Direct memory access (DMA)

Overview
Modes of operation
CPU and DMA addresses
Cache Coherency
Buffer Alignment
Debugging problems with DMA
PCI初始话DMA实例
DMA使用与实例
DMA API Reference

Overview

Direct memory access (DMA) is a feature of modern computers that allows certain hardware subsystems within the computer to access system memory independently of the central processing unit (CPU).¹

The three primary data transfer mechanisms for computer-based data acquisition are polling, interrupts (also known as programmed I/O), and direct memory access (DMA).²

DMA has several advantages over polling and interrupts.

DMA is fast because a dedicated piece of hardware transfers data from one computer location to another and only one or two bus read/write cycles are required per piece of data transferred.
DMA also minimizes latency in servicing a data acquisition device because the dedicated hardware responds more quickly than interrupts, and transfer time is short.
DMA also off-loads the processor, which means the processor does not have to execute any instructions to transfer data.

A DMA controller manages several DMA channels, each of which can be programmed to perform a sequence of these DMA transfers.
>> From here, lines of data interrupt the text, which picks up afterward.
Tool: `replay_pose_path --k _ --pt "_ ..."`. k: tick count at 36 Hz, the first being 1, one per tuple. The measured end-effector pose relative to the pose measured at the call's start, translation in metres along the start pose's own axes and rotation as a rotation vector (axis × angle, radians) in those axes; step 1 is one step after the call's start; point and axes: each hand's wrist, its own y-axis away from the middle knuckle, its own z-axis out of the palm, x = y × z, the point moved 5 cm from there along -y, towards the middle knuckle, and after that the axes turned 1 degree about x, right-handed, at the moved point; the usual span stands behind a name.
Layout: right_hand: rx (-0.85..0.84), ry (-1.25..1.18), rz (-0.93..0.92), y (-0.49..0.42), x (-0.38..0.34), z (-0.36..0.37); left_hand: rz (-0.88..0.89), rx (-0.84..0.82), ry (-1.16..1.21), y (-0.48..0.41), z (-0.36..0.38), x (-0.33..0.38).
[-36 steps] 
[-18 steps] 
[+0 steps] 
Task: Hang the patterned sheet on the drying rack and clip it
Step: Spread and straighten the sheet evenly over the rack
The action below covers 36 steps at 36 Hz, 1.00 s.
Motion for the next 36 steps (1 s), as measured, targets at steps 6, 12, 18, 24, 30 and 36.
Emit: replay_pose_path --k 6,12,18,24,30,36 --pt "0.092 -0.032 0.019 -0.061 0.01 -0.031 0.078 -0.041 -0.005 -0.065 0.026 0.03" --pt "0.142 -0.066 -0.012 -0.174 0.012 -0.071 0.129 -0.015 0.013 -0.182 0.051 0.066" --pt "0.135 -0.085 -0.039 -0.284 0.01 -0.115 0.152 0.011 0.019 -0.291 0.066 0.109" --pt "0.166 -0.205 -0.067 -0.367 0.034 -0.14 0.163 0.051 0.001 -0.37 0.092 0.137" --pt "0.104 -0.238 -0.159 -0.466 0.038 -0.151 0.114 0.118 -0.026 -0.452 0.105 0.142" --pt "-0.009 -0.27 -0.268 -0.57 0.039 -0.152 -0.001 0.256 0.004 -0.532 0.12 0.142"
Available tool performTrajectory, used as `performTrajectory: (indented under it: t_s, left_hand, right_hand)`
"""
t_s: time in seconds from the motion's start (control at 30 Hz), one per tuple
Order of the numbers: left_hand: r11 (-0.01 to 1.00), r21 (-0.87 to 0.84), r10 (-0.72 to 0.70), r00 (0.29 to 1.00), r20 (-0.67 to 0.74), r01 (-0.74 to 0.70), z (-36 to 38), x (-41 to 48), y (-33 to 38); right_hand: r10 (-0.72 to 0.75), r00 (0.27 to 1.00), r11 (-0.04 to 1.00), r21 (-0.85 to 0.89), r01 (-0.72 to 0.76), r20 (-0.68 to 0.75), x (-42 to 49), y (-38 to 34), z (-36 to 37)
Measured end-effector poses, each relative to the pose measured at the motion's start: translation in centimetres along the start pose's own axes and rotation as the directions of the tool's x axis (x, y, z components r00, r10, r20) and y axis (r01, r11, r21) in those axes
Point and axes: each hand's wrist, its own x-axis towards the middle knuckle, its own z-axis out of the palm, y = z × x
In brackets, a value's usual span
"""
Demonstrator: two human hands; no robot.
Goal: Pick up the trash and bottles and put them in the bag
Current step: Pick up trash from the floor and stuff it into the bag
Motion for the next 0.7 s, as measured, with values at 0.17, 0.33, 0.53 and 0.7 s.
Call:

Devices, usually I/O peripherals, that acquire data that must be read (or devices that must output data and be written to) signal the DMA controller to perform a DMA transfer by asserting a hardware DMA request signal. A DMA request signal for each channel is routed to the DMA controller. This signal is monitored and responded to in much the same way that a processor handles interrupts. When the DMA controller sees a DMA request, the DMA controller responds by performing one or many data transfers from that I/O device into system memory or vice versa. Channels must be enabled by the processor for the DMA controller to respond to DMA requests. The number of transfers performed, transfer modes used, and memory locations accessed depends on how the DMA channel is programmed.

DMA Controller Architecture.jpg

When the value in the current count register goes from 0 to -1, a terminal count (TC) signal is generated, which signifies the completion of the DMA transfer sequence. This termination event is referred to as reaching terminal count. DMA controllers often generate a hardware TC pulse during the last cycle of a DMA transfer sequence. This signal can be monitored by the I/O devices participating in the DMA transfers.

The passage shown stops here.